引数で渡す関数は一つの値を返す関数である必要があります。
生成される関数は、引数で渡した関数の返り値と同じ型の一つの値を返すようになっており、この値には引数で指定した関数の実行結果が格納されます。

サンプルコード:

package main

import (
    "fmt"
    "sync"
)

var count int

var onceValue = sync.OnceValue(func() int {
    count++
    return count
})

func main() {
    fmt.Println(onceValue())
    fmt.Println(onceValue())
}

実行結果:

1
1

sync.OnceValues とは

sync.OnceValues は基本的には sync.OnceValue と同じような機能が提供されています。
sync.OnceValue と異なるのは、引数で渡す関数は二つの値を返す関数である必要があり、生成される関数も二つの値を返すようになっている点です。
Go では関数の返り値として (T, error) または (T, bool) のように二つの値を返すのが一般的であるため、そのようなケースを想定した作りとなっています。

サンプルコード:

package main

import (
    "fmt"
    "sync"
)

var count int

var onceValues = sync.OnceValues(func() (int, bool) {
    isInitialValue := count == 0
    count++
    return count, isInitialValue
})

func main() {
    fmt.Println(onceValues())
    fmt.Println(onceValues())
}

実行結果:

1 true
1 true

シングルトンパターンでの使用例

上記で紹介した関数の簡単な使用例として、デザインパターンの一つであるシングルトンパターンの実装を考えてみます。
シングルトンパターンでは、単一のインスタンスをアプリケーション全体で共有します。
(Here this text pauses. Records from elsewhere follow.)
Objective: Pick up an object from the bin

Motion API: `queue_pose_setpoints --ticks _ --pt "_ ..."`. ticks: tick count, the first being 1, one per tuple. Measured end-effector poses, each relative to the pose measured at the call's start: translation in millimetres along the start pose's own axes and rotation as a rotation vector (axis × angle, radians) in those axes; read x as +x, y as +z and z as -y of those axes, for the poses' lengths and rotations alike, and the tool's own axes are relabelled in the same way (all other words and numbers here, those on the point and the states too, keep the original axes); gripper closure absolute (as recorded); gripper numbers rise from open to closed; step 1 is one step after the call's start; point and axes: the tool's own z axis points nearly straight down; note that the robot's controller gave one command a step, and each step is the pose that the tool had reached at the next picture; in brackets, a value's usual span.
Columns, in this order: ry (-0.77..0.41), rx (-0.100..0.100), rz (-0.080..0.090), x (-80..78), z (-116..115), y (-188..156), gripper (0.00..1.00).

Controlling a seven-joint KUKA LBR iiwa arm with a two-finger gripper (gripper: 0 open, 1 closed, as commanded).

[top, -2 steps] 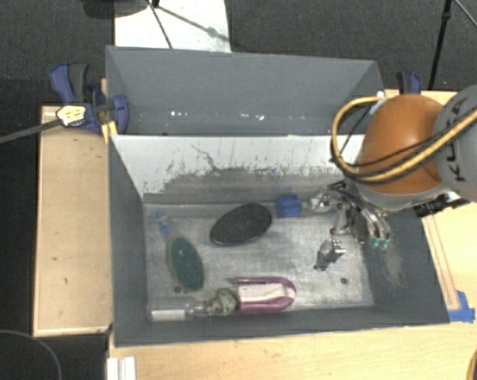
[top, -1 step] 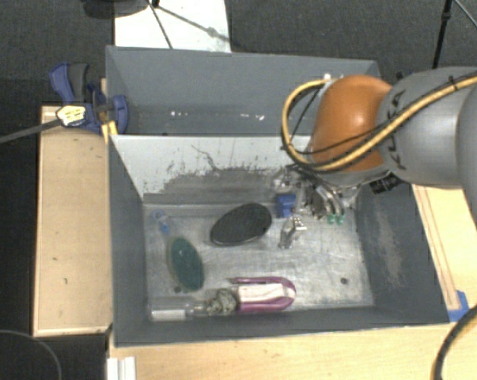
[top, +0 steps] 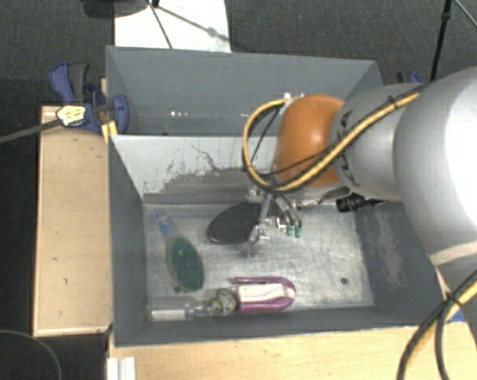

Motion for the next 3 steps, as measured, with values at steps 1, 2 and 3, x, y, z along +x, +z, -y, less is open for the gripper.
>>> queue_pose_setpoints --ticks 1,2,3 --pt "-0.305 0.0 -0.007 26.6 -24 -5 0.0" --pt "-0.306 0.001 -0.004 25.3 -24 -6 1.0" --pt "-0.33 0.0 0.0 43.0 -35 -180 1.0"
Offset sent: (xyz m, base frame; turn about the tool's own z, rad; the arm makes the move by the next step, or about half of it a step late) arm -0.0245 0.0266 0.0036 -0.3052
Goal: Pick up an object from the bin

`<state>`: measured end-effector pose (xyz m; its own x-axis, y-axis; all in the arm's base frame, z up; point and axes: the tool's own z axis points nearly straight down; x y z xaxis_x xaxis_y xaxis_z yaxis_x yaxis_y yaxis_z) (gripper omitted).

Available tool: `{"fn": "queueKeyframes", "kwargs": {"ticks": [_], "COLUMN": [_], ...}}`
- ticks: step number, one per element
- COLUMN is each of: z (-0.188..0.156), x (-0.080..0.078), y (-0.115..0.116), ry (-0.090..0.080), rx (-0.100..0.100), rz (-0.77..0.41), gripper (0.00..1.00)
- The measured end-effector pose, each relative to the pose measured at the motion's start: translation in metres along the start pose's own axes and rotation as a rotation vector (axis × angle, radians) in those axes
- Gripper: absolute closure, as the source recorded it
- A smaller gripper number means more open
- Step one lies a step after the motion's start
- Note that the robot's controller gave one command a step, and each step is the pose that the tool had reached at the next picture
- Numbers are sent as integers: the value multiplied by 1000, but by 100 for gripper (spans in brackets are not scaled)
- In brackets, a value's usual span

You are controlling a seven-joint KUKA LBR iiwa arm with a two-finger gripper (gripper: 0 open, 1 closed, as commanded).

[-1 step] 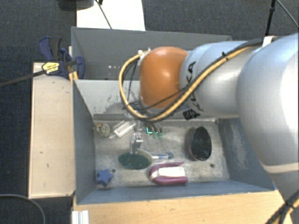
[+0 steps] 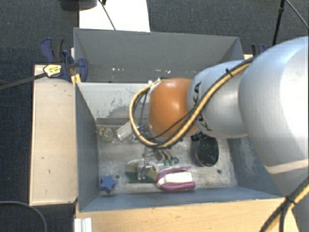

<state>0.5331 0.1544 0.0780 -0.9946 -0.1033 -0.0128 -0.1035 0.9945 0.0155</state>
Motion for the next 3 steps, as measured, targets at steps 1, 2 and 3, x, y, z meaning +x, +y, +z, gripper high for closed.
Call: {"fn": "queueKeyframes", "kwargs": {"ticks": [1,2,3], "z": [-25,-24,-1], "x": [15,17,17], "y": [-25,-20,-20], "ry": [4,5,14], "rx": [12,15,8], "rz": [337,433,499], "gripper": [0,0,0]}}
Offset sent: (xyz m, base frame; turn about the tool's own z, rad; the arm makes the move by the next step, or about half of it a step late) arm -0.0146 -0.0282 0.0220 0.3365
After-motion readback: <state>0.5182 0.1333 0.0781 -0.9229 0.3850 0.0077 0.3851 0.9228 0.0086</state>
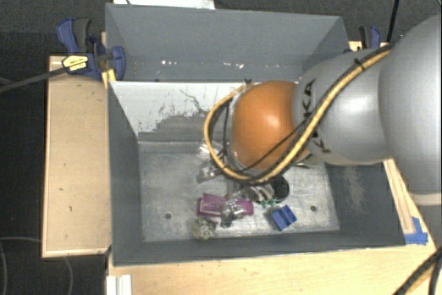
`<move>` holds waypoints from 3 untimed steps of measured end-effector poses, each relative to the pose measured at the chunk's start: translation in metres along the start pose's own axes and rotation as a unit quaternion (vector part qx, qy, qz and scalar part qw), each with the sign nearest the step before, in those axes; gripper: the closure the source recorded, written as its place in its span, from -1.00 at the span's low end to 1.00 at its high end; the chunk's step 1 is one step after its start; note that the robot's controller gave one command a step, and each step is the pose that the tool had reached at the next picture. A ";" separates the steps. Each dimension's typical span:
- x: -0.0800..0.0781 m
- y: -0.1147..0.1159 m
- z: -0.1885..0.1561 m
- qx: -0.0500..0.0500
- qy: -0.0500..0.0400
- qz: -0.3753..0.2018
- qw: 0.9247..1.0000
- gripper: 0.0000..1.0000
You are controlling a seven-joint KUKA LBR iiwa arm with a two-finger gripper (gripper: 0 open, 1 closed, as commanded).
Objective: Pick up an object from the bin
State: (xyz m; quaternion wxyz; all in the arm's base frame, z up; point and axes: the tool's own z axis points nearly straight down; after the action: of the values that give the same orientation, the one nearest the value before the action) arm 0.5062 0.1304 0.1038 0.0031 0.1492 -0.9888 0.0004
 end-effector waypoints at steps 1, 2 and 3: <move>-0.003 0.001 -0.003 -0.001 -0.004 0.003 1.000 1.00; 0.003 0.007 -0.109 0.000 -0.007 0.026 1.000 1.00; 0.004 0.007 -0.105 0.000 -0.004 0.027 1.000 -1.00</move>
Offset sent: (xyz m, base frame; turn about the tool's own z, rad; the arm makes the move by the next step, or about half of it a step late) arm 0.0000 0.0000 0.0000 0.0000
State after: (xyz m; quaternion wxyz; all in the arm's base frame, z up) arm 0.5006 0.1359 0.2087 -0.0008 0.1226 -0.9924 -0.0004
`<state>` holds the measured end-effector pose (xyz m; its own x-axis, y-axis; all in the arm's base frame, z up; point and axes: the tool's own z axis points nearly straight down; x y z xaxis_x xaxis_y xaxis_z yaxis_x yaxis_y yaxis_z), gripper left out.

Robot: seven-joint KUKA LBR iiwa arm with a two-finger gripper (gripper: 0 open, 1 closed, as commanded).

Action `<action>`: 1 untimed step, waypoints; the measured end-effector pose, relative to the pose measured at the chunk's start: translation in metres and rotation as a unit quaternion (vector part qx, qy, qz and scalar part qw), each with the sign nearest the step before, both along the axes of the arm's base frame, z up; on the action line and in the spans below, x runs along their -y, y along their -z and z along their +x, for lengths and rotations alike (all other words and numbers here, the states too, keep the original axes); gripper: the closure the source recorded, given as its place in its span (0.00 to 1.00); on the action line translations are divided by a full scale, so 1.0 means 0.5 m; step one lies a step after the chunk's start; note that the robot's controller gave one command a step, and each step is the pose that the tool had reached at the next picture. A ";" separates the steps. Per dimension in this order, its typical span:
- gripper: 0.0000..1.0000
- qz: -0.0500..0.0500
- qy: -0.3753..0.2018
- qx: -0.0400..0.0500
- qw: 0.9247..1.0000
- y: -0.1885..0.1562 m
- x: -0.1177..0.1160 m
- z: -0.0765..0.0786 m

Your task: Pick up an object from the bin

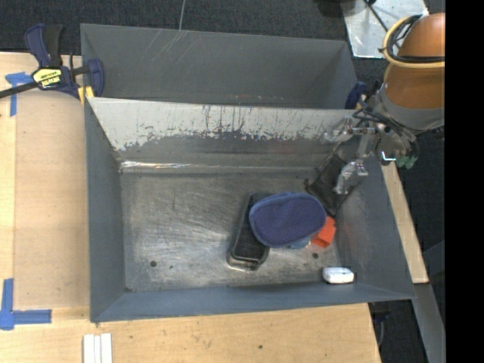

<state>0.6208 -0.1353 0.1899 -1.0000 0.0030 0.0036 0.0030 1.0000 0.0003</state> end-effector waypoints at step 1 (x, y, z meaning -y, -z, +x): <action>0.00 -0.002 -0.048 0.007 0.999 0.233 -0.167 -0.018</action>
Offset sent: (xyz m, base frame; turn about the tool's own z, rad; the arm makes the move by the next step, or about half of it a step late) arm -0.0125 0.0845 -0.1199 -0.0939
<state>0.6120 -0.0517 0.0737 -0.9956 -0.0930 -0.0108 -0.0929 0.9957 -0.0049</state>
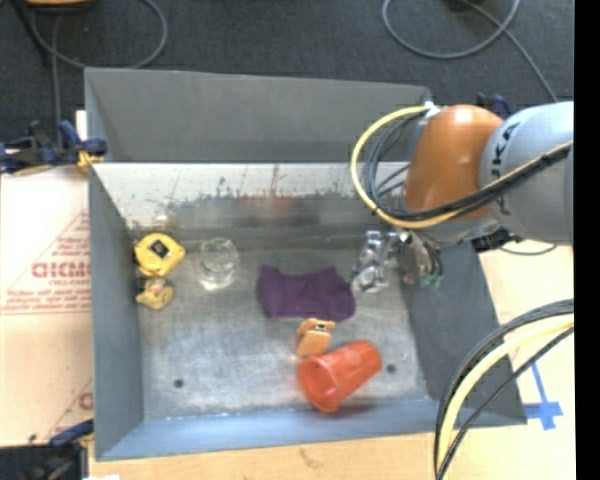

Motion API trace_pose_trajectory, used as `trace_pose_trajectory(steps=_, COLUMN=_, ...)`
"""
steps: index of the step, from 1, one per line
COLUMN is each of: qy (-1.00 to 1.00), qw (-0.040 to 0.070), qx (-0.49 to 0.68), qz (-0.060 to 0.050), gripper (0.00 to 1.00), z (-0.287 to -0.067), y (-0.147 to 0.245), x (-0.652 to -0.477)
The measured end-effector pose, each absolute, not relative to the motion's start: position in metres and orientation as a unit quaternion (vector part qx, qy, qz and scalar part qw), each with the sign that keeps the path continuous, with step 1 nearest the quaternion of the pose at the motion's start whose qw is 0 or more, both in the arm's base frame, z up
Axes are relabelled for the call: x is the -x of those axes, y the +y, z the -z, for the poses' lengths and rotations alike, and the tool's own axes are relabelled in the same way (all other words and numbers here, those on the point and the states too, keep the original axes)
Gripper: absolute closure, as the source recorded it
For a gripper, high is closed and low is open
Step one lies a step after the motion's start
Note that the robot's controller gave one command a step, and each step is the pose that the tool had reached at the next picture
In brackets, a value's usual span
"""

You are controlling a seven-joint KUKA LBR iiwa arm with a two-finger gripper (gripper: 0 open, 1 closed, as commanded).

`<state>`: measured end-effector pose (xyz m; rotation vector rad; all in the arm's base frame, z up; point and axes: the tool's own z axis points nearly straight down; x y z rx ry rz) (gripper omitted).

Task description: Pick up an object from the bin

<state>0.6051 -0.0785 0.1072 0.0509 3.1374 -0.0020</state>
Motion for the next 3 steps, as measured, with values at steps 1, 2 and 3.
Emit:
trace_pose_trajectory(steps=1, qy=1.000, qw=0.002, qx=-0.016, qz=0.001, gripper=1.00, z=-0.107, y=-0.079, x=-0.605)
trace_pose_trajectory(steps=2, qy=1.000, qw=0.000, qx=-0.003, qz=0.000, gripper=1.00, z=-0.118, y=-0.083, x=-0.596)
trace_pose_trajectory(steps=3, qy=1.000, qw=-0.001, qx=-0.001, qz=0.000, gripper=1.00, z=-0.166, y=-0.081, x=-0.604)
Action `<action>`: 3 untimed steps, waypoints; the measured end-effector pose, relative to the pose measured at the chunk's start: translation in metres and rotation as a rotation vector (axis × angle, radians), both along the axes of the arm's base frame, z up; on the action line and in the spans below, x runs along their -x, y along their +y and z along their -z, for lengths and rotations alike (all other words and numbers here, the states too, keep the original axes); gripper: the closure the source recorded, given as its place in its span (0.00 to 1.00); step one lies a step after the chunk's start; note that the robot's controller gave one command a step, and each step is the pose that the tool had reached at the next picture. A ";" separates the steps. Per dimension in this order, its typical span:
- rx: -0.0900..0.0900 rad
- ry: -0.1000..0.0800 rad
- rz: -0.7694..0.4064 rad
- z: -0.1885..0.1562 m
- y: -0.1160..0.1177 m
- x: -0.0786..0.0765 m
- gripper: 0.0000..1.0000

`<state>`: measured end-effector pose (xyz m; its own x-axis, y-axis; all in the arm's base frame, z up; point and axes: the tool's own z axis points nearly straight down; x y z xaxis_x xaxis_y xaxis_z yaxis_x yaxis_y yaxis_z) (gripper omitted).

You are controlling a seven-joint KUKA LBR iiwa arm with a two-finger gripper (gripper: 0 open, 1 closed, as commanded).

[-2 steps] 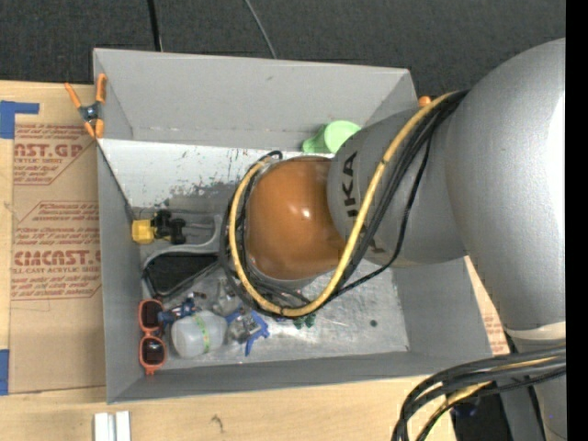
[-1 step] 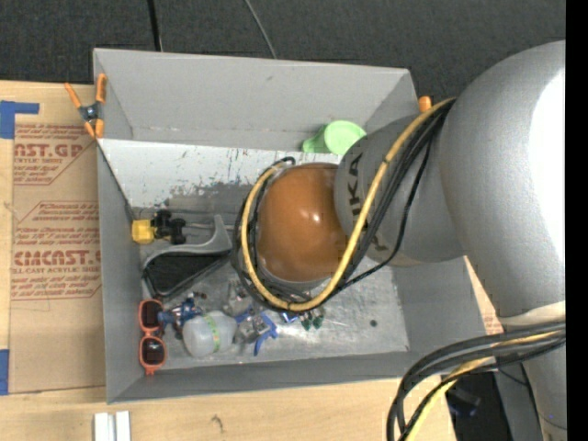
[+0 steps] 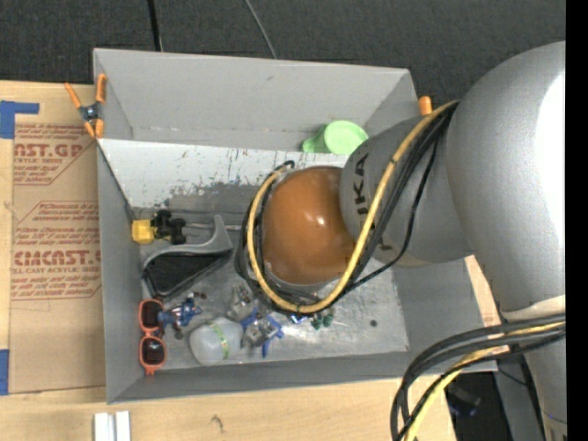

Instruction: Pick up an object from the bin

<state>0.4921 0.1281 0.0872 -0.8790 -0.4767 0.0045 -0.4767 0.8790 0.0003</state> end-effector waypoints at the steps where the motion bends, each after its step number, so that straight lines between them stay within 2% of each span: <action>1: -0.001 0.002 0.077 -0.054 0.008 -0.004 1.00; 2: -0.004 -0.010 0.082 -0.090 0.007 -0.004 1.00; 3: -0.002 -0.003 0.075 -0.106 0.008 -0.006 1.00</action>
Offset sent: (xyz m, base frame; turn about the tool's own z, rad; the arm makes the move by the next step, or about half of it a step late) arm -0.0083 -0.0052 0.0455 0.0189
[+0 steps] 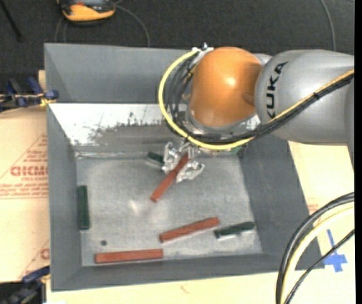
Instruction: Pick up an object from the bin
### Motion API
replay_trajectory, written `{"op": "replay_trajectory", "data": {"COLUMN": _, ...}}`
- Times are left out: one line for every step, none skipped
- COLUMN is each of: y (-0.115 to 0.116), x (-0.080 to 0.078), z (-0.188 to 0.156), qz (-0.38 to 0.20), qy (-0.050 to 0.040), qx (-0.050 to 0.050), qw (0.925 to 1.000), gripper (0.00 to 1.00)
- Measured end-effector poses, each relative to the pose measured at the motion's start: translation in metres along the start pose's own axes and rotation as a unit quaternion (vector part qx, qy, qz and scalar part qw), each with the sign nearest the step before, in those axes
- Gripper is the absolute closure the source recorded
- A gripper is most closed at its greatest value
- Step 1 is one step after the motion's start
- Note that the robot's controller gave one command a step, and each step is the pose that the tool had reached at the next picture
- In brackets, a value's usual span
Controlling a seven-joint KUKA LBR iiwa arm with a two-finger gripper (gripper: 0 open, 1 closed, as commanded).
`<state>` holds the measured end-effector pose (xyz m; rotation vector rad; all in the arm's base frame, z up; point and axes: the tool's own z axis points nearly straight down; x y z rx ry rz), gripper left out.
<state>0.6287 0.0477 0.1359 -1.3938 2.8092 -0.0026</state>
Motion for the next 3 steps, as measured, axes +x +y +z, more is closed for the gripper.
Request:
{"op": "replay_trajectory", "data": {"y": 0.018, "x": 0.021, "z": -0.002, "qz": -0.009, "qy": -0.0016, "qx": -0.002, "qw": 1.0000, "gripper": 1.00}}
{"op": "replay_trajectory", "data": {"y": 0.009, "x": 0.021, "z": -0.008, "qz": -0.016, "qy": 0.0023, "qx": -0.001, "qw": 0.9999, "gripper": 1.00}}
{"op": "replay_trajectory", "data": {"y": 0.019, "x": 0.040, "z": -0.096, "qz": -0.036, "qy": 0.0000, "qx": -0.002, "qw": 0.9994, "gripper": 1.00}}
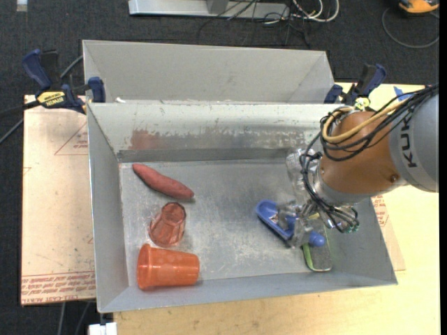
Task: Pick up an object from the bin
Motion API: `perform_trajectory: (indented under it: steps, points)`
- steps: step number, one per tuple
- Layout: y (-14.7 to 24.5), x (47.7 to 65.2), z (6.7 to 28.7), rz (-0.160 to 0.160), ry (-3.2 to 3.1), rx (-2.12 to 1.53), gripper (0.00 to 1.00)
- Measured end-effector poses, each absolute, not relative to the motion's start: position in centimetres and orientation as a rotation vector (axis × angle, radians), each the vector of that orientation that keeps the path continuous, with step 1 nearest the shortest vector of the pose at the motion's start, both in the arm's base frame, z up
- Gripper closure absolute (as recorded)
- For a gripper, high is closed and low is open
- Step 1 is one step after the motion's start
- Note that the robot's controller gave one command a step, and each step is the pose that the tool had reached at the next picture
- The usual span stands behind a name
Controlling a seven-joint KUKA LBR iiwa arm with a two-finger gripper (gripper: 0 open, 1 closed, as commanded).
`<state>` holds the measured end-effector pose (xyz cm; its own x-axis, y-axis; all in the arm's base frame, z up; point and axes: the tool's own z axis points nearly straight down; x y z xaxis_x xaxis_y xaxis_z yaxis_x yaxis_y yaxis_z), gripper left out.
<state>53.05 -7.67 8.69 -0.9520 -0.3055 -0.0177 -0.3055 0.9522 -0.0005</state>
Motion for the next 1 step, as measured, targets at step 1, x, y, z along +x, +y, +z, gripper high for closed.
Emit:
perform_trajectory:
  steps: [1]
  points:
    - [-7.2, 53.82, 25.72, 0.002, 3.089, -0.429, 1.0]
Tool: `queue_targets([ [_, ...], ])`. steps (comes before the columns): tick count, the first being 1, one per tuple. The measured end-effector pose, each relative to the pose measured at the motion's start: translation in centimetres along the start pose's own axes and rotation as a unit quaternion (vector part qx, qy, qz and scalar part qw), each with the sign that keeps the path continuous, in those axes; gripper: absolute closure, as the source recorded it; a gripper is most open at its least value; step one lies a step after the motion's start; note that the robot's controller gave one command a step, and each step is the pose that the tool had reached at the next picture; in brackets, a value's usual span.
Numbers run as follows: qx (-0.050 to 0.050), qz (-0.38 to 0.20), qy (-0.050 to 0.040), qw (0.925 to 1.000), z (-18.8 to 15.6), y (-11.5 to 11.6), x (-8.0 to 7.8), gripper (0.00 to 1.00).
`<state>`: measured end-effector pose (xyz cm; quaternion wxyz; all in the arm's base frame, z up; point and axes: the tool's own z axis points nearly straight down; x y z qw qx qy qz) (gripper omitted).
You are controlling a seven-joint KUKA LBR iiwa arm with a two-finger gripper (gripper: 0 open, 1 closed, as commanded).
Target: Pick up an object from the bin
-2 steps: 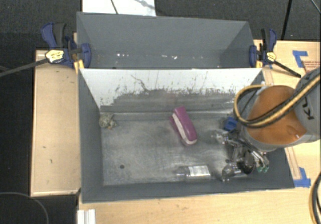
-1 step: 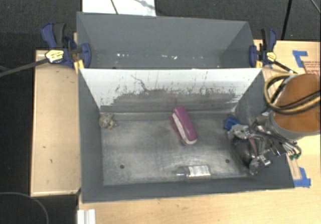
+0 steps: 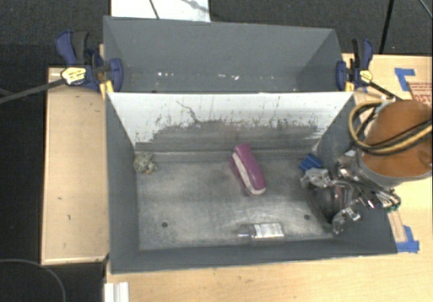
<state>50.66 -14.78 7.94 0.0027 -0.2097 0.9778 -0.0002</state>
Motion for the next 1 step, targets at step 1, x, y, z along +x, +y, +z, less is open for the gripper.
queue_targets([
  [1,-0.002,-0.001,-0.0001,1.0,0.03,0.26,-0.07,1.0],
])
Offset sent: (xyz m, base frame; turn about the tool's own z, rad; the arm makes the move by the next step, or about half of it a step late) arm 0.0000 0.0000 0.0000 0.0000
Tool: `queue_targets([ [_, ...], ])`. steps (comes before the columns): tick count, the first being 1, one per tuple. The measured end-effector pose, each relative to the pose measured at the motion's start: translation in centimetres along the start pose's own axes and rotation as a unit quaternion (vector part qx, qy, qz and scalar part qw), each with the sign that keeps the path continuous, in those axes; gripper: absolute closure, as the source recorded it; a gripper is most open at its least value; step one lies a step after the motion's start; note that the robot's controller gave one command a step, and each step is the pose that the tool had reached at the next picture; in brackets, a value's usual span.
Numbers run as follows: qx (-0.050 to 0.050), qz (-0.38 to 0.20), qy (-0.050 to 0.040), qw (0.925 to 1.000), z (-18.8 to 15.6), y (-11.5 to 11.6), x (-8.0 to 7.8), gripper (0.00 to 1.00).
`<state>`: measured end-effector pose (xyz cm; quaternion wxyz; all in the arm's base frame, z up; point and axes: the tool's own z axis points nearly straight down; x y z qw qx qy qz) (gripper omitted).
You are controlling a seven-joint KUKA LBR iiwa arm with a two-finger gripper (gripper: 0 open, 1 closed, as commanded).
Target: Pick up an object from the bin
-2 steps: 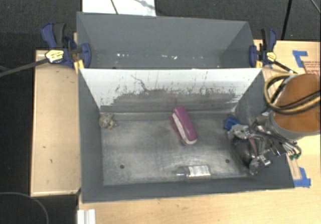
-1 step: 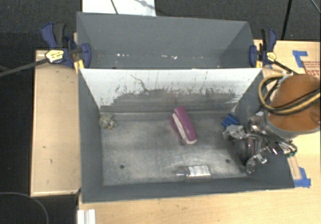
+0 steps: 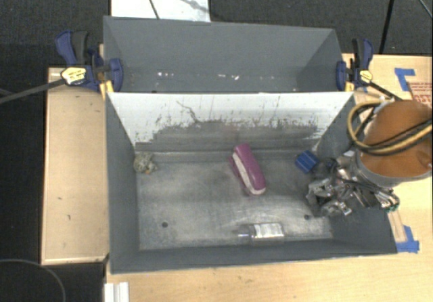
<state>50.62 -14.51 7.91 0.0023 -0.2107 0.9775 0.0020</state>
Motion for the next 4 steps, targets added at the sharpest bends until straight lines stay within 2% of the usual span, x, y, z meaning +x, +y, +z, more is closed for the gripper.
queue_targets([
  [1,0.002,0.001,0.0001,1.0,0.0,-0.2,0.1,0.0],
  [2,0.003,-0.057,-0.0006,0.9984,-1.3,-1.2,-1.2,0.0],
  [3,0.0,-0.056,-0.0003,0.9984,-1.2,-1.0,-1.2,1.0],
  [4,0.002,-0.055,0.0,0.9985,-1.3,-1.2,-1.2,0.0],
])
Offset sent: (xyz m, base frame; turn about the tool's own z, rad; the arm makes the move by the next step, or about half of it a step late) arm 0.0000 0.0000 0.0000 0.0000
このインスタンスを生成する際に sync.OnceValue で生成された関数を使うことで、確実に一度だけインスタンスが生成されるように実装することができます。

サンプルコード:

package main

import (
	"fmt"
	"sync"
)

type singleton struct{}

var newSingletonOnce = sync.OnceValue(func() *singleton {
	return &singleton{}
})

func newSingleton() *singleton {
	return newSingletonOnce()
}

func main() {
	instance1 := newSingleton()
	instance2 := newSingleton()
	fmt.Println(instance1 == instance2)
}

実行結果:

true

シングルトンパターンのインスタンス生成の他にも、データベース接続の初期化やキャッシュの生成などの、処理を一度だけ実行したい様々なケースで使用できます。
Web アプリケーションなどの複数のゴルーチンが同時に立ち上がるようなシステムの開発においてかなり役立ちそうですね。

さいごに

今回は Go 1.21 で追加された sync パッケージの三つの関数について簡単に紹介しました。
標準ライブラリや組み込みの機能が乏しいと言われがちな Go ですが、リリース毎に汎用的で便利な機能が追加されており、書きやすく読みやすい言語へと成長していると感じています。
より効率的にシステムの開発、運用ができるよう、今後もバックエンドチーム全体でキャッチアップを継続していきたいと思います。